Many also forget those marginalized in student of color communities. Mary June Flores is a director of the UC Berkeley bridges multicultural resource center, an outreach and retention coalition aimed at promoting higher education for students applying into college and retaining students to graduate. Flores, also a former Berkeley Associated Student University of California Senator laments that immigrant students are some of the “most vulnerable” among students of color to the budget cuts given their legal status and ineligibility for federal financial aid.  Flores describes that many students feel “hopeless” and that their cries are falling on deaf ears of administrators that have failed to negotiate with students. These cuts signify a distress with some students unable to afford to enroll in classes next term.

While student demands were ultimately left unmet, the protests remain a symbolic in garnering attention toward educational challenges nationally.

FilAm President of the United States Student Association, Gregory Cendana told Philippine News, “Youth nationwide are frustrated by states balancing budgets by increasing college costs. The current economic recession has forced states to stand with their priorities and few, if any, are standing with students. The fact that higher education divestment is a country wide pandemic reinforces the need for increased federal investment in student aid.”

Cendana stressed the importance of students channeling their efforts in helping support the passage of HR 3221 Student Aid and Fiscal Responsibility Act (SAFRA), which would eliminate subsidies to banks and lenders and allocate an estimated $87 billion in savings into attempt to secure low-interest federal aid over the next ten years.
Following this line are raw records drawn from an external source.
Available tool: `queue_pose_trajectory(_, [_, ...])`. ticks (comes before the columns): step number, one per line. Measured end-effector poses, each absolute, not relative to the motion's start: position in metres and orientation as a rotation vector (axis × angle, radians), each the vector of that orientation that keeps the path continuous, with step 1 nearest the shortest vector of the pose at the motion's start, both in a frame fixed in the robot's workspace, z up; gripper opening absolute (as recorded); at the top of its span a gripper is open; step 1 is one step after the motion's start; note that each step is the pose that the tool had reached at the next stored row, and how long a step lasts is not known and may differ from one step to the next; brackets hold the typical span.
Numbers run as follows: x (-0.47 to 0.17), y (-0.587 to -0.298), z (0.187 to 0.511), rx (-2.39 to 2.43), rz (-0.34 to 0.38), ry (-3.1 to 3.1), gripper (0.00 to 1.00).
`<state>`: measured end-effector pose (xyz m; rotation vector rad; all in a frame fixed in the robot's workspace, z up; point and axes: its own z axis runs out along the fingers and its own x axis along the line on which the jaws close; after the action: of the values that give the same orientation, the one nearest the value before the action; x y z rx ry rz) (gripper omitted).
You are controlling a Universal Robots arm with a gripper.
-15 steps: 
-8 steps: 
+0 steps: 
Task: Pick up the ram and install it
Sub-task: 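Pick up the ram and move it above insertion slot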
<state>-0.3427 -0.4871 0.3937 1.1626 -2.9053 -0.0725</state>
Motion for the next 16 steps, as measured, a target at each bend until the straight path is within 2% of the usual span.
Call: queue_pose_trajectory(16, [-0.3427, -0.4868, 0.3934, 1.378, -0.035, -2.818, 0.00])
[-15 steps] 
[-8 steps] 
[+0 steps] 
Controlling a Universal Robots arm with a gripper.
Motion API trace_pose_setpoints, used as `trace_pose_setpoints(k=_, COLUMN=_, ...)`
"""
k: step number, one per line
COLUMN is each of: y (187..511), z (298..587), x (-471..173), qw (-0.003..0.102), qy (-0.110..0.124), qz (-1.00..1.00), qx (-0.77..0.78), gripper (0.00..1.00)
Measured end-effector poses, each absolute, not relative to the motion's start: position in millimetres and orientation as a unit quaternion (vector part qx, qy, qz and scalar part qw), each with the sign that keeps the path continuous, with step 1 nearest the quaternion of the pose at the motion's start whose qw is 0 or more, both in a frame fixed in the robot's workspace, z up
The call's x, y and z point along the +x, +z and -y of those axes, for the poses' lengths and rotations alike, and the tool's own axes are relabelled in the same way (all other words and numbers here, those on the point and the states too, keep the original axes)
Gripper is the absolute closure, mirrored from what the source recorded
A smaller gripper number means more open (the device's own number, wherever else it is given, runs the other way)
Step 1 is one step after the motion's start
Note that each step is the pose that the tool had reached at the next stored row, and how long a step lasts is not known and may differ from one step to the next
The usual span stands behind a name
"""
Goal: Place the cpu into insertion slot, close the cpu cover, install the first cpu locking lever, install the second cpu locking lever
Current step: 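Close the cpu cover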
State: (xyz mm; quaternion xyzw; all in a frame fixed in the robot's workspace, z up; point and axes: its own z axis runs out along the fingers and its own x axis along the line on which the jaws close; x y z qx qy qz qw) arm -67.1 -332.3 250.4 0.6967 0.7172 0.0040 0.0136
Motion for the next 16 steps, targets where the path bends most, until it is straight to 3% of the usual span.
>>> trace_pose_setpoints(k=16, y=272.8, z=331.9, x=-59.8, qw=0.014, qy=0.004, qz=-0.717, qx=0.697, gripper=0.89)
Cendana, an alumnus of UCLA hopes that students use their “amazing vitality from protests and marches and direct that energy into passing student aid reform and electoral organizing.”

“Legislators and the CA governor, who appoints the regents that vote of fee hikes, listen to demographics that vote in large numbers. One of the best ways students can direct their energy into effective negotiating with state leaders is to increase student voter registration. That is a hugely influential tool students can use when lobbying those who ultimately fund higher education."